2 Any suggestions on how to raise them so they are like self dependant... That we can rent a camper van and go for a trip. That the baby/kids dont need so much and can just enjoy life. I dont know how to put it. Hope it came across.

Thx
 

Factoid

Three criminal heroes
Run...


Okay, I have four 32, 30, 27, 19. Your child will be a digital native, meaning they will have access to digital technology from the time they first open their eyes until they close them for the final time. I fact, they will have technology augmentation in the form of implanted devices during their lifetime. It will be as natural to them as clothes are to you. Don’t fight it, engage it. Remember, they are coming into your life, not the other way around. Many couples make the mistake of thinking the relationship with the child is the most important. It is not. Your relationship with your wife is most important and demonstrating what a fantastic, loving relationship looks like to your children is paramount.

Bring them into your adventurous life and they will adapt. For example, designate them as navigator or technologist when they are old enough, having them use technology to map routes, find interesting sites, book engagements, research adventures, etc. until they are old enough to do this, they are easily influenced baggage. Take advantage of this so they know no better when they are old enough to think. Best of luck, kids are a blast when raised correctly!
 

StreetsofCompton

Adventurer
First off, congrats! While parenting has its hard days, I always tell people that the "low-lows" aren't nearly equal to the "high-highs". Meaning, the best days with your kids far outweigh the hardest ones.

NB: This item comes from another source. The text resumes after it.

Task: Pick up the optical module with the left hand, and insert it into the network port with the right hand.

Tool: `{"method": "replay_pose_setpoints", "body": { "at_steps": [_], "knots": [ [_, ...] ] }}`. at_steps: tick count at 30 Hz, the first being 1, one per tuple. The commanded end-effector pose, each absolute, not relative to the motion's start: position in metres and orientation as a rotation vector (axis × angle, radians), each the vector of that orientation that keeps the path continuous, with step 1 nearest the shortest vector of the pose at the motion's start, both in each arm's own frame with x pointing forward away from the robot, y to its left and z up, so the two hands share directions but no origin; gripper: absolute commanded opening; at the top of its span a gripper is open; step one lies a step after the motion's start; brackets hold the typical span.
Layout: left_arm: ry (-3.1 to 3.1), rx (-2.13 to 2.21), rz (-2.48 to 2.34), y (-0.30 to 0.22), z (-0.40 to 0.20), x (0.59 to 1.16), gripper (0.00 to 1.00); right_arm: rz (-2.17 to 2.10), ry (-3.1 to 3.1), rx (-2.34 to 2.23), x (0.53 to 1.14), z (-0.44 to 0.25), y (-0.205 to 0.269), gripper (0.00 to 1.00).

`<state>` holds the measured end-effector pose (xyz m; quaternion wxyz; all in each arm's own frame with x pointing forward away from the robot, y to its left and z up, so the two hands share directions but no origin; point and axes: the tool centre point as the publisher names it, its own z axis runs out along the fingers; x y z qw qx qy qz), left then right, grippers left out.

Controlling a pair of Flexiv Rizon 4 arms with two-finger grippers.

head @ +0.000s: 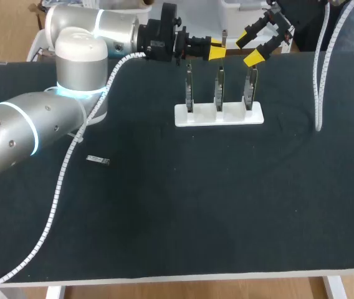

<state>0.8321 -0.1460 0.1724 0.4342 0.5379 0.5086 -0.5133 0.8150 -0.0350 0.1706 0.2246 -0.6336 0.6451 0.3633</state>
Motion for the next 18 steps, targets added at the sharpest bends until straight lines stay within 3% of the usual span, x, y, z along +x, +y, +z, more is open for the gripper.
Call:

Second, I echo what others have said. They'll want to mimic you, in most ways. If you want to minimize their screen time, minimize it yourself. I just got back from a weekend camping trip with my oldest boy (almost 4) with a group of guys. It was stressful at times, but most of that was my own doing. Him joining was a last minute thing and while it wasn't as restful as I would have hoped, the desire is that we made some long term memories together and that he got to experience some new things.

Best of luck, and remember this, while it can be helpful to talk to other parents just know that you and your wife will always know what's best for your kid.

Cheers!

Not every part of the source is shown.